[ASSIGNED TASK] Repeat the data that follows exactly, starting at the line with "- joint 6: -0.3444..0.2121" and ending at the line with "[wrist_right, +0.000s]", and leave out every picture.

[Records drawn from a dataset]
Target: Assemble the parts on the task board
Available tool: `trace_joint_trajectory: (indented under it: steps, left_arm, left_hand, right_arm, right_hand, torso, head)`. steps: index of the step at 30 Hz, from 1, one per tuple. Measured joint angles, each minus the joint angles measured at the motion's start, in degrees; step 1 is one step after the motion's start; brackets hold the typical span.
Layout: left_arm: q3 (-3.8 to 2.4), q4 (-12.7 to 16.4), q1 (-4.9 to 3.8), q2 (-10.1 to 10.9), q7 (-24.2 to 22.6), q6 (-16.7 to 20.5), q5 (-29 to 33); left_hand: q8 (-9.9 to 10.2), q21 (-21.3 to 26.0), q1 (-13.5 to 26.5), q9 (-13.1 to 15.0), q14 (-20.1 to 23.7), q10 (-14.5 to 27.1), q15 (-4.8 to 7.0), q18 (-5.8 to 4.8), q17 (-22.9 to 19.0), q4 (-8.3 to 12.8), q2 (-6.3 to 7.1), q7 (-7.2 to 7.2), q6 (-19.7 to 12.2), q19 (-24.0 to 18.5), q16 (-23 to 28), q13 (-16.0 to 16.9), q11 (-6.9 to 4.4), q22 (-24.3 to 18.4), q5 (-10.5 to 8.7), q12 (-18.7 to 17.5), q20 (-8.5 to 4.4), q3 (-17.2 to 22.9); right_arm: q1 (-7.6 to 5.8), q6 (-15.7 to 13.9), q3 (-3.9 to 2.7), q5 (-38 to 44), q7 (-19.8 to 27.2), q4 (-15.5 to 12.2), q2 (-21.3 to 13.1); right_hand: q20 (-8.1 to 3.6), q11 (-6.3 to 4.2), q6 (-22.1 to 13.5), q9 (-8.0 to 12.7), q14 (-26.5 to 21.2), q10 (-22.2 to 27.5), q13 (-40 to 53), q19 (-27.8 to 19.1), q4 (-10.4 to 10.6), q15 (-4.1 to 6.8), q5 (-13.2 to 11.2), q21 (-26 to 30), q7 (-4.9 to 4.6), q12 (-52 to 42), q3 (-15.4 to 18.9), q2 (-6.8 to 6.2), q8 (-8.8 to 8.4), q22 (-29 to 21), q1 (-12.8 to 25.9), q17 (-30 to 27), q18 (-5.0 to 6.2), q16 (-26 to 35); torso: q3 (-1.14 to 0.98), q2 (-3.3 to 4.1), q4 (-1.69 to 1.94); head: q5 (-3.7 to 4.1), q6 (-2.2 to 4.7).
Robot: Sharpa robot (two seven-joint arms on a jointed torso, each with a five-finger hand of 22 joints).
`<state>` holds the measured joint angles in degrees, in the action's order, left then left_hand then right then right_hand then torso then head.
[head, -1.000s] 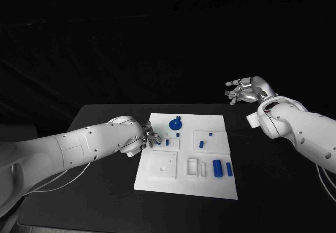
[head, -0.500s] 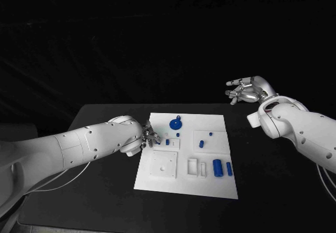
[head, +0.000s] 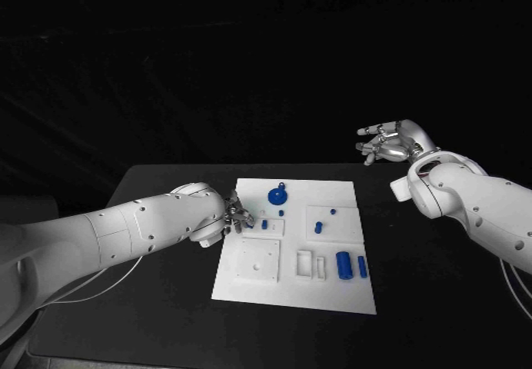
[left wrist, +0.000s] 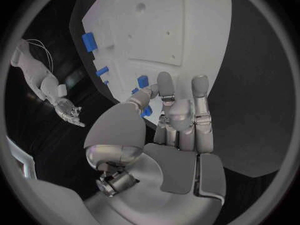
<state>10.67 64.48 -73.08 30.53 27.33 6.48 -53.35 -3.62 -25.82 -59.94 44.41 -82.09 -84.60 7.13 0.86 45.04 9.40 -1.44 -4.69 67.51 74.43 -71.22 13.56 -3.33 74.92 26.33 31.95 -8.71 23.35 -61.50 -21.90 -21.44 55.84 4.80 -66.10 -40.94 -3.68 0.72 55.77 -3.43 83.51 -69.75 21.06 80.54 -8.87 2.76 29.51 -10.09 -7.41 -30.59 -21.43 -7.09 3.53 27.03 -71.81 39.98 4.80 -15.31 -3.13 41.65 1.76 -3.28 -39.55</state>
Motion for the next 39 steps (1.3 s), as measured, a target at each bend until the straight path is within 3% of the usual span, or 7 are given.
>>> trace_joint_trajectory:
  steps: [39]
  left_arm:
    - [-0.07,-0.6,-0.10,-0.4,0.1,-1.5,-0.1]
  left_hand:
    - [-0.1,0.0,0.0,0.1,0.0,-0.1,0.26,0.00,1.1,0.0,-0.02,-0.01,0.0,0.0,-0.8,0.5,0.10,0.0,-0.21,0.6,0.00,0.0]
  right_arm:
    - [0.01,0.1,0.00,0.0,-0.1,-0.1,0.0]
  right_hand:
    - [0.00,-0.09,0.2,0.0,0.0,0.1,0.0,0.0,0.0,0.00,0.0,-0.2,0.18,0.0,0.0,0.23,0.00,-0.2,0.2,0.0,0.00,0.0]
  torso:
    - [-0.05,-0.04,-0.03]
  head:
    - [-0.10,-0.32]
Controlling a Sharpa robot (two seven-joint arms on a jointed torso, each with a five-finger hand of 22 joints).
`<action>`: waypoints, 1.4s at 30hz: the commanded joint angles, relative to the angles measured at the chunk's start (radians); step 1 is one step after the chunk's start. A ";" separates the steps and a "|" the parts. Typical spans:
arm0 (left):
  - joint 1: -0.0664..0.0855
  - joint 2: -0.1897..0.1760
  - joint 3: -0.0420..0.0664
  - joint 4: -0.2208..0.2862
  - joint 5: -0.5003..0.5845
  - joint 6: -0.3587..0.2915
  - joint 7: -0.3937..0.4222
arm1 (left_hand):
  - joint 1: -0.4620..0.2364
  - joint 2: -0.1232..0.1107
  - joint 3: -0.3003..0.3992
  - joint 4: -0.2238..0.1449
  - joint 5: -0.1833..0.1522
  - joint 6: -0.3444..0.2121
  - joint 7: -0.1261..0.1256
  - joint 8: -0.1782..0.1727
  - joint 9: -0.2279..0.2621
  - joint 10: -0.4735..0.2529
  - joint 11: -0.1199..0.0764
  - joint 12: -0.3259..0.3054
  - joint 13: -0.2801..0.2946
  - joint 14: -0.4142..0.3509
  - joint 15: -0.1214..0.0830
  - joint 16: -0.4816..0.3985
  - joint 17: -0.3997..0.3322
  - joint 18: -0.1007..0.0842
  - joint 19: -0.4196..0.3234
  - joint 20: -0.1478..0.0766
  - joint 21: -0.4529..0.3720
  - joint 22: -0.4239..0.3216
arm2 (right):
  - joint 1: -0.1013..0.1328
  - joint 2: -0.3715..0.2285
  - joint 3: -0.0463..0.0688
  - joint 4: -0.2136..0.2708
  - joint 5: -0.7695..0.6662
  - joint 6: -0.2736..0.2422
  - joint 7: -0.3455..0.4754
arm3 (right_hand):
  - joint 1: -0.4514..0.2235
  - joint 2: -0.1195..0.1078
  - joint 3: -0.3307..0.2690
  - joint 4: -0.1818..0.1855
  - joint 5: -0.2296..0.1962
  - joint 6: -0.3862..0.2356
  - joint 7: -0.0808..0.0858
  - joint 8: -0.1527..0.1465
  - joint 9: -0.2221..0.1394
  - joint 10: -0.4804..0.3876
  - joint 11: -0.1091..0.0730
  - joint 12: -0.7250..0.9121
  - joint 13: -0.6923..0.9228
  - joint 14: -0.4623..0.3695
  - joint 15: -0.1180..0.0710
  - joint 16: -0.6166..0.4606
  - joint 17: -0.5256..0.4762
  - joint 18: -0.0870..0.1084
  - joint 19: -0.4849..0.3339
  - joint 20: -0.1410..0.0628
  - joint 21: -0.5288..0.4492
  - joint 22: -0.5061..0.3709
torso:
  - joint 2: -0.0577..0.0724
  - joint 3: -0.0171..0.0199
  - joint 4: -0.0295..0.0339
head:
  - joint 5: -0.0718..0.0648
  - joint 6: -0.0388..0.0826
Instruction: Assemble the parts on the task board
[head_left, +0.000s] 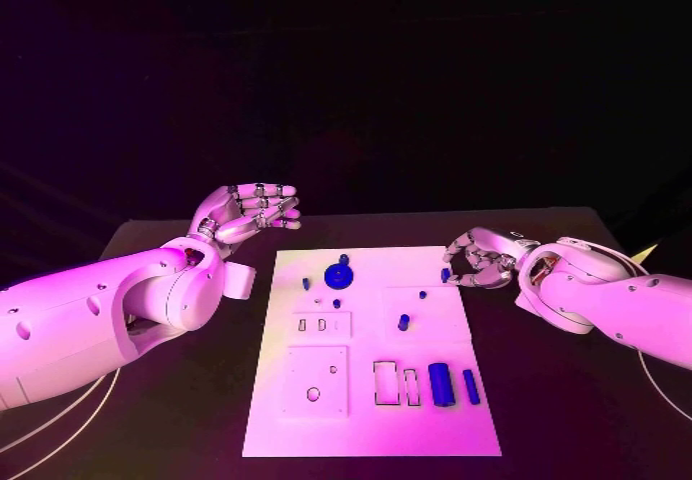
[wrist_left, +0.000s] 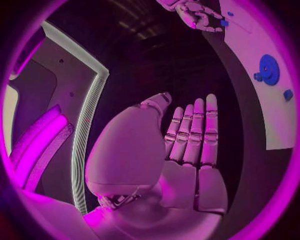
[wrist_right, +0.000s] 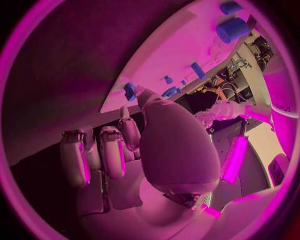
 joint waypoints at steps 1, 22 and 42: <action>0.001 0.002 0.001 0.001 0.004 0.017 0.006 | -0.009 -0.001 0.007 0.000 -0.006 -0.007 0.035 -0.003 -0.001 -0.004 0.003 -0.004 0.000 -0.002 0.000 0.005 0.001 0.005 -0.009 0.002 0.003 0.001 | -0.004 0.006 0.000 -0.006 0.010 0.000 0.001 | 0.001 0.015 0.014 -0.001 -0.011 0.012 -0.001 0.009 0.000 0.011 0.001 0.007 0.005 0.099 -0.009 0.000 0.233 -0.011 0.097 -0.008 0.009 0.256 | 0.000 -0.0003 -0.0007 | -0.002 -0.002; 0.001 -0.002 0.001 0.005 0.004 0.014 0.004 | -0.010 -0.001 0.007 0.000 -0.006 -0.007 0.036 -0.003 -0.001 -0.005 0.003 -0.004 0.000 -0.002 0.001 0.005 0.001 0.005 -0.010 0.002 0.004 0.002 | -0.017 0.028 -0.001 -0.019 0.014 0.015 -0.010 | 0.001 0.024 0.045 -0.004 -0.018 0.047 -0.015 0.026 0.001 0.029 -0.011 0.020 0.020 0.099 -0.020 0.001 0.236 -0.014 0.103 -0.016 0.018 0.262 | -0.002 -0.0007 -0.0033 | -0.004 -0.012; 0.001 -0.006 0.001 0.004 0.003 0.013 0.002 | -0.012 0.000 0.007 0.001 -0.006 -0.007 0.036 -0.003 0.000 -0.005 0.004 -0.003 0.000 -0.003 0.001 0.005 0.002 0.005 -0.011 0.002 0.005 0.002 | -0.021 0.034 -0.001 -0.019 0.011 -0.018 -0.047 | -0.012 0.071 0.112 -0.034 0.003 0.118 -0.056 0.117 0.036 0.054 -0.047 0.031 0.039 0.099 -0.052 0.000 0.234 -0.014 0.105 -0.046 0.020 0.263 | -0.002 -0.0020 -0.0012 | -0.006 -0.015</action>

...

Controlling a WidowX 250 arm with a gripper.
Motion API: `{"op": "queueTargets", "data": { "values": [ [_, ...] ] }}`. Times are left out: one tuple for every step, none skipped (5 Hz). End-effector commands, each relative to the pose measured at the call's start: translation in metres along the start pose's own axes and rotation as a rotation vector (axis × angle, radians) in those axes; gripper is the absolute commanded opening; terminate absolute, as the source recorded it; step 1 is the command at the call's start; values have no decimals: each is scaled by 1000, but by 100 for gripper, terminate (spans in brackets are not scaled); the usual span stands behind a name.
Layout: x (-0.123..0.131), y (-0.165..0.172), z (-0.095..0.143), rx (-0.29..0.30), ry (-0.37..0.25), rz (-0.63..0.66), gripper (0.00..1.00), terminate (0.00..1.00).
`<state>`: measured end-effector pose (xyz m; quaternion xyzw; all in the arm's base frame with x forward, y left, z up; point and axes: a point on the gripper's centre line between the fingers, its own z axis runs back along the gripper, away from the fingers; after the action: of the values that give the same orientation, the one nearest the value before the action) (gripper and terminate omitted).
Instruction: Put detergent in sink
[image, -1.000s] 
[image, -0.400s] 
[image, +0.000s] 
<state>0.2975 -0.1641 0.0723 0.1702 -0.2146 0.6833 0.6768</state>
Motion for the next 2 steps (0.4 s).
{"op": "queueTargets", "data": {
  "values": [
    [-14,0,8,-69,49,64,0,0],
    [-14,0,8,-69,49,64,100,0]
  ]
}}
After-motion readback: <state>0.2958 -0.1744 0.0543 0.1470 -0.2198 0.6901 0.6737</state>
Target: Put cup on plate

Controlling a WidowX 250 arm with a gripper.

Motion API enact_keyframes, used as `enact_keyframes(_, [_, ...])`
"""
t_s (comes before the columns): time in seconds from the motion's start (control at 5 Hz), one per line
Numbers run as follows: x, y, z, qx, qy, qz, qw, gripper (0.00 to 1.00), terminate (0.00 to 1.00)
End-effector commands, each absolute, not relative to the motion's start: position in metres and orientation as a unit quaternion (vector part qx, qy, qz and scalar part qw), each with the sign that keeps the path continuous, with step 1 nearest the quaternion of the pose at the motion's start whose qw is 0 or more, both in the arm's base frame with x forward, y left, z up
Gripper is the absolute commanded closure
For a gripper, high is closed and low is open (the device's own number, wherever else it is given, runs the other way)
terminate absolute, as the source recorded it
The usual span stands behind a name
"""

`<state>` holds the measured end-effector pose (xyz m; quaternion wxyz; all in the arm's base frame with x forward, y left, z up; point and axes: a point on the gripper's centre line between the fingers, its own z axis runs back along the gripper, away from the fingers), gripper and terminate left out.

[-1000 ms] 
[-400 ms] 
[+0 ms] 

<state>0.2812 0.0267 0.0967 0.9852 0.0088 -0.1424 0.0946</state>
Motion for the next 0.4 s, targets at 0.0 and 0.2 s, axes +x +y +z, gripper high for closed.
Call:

[OUTPUT OF THE TASK]
  - joint 6: -0.3444..0.2121
  - joint 7: -0.1261..0.1256
  - joint 8: -0.1782..0.1727
  - joint 9: -0.2279..0.2621
  - joint 10: -0.4735..0.2529
  - joint 11: -0.1199..0.0764
  - joint 12: -0.3259..0.3054
  - joint 13: -0.2801..0.2946
  - joint 14: -0.4142..0.3509
  - joint 15: -0.1214..0.0830
  - joint 16: -0.4816..0.3985
  - joint 17: -0.3997..0.3322
  - joint 18: -0.1007..0.0842
  - joint 19: -0.4196..0.3234
  - joint 20: -0.1478..0.0766
  - joint 21: -0.4529..0.3720
  - joint 22: -0.4239..0.3216
arm2 (right):
  - joint 1: -0.1013..0.1328
  - joint 2: -0.3715..0.2285
  - joint 3: -0.0463..0.0688
  - joint 4: -0.2136..0.2708
  - joint 5: -0.7695..0.6662
  - joint 6: -0.2736..0.2422
  - joint 7: -0.3455..0.4754
arm3 (right_hand):
  - joint 1: -0.4514..0.2235
  - joint 2: -0.1195..0.1078
  - joint 3: -0.3307..0.2690
  - joint 4: -0.1818..0.1855
  - joint 5: -0.2296..0.1962
  - joint 6: -0.3862..0.2356
  - joint 7: -0.0808..0.0858
  - joint 8: -0.1527..0.1465
  - joint 9: -0.2221..0.1394
  - joint 10: -0.4804..0.3876
  - joint 11: -0.1091..0.0730
  - joint 12: -0.7250..0.9121
  - joint 13: -0.6923..0.9228
  - joint 14: -0.4623..0.3695
  - joint 15: -0.1180..0.0710
  - joint 16: -0.6166..0.4606
  - joint 17: -0.5256..0.4762
  - joint 18: -0.0870..0.1084
  - joint 19: -0.4849..0.3339
  - joint 20: -0.1410..0.0628
  - joint 21: -0.5288..0.4492
  - joint 22: -0.5061..0.3709
torso:
  - joint 2: -0.0577..0.0724
  - joint 3: -0.0171..0.0199
  - joint 4: -0.0295..0.0339
head:
  - joint 5: -0.0718..0.0648
  - joint 6: -0.0388..0.0826
Instruction: Assemble the parts on the task board
[head_left, +0.000s] 
[wrist_left, +0.000s] 
[wrist_right, +0.000s] 

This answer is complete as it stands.